Aim of the exercise: Apart from the pictures, every line below is to be set down exactly.

The data:
####
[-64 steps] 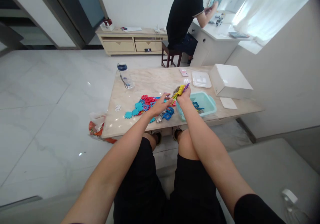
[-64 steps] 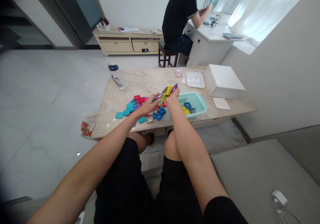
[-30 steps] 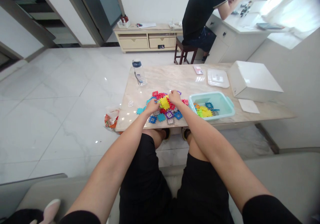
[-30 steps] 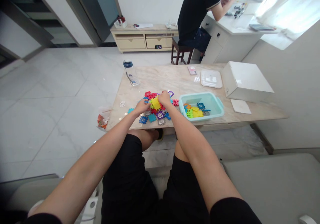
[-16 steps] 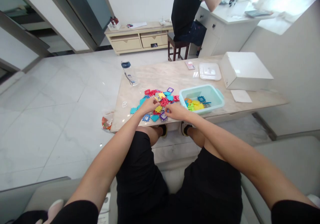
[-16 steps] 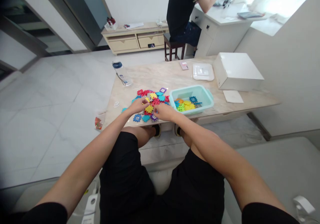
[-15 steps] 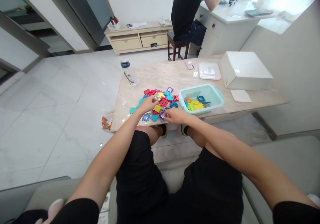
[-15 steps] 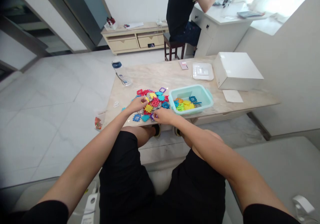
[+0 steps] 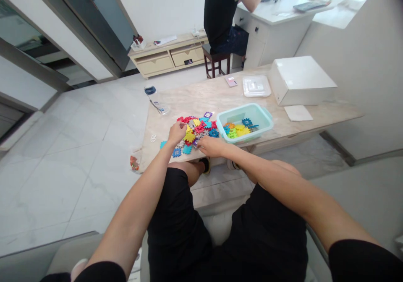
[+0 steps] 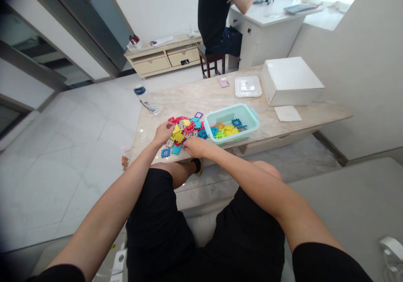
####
Answer space:
[-64 steps] 
[-64 steps] 
[-30 steps] 
[-30 steps] 
[-16 steps] 
[-16 steps] 
[-15 steps] 
[-15 steps] 
[+0 steps] 
[+0 steps] 

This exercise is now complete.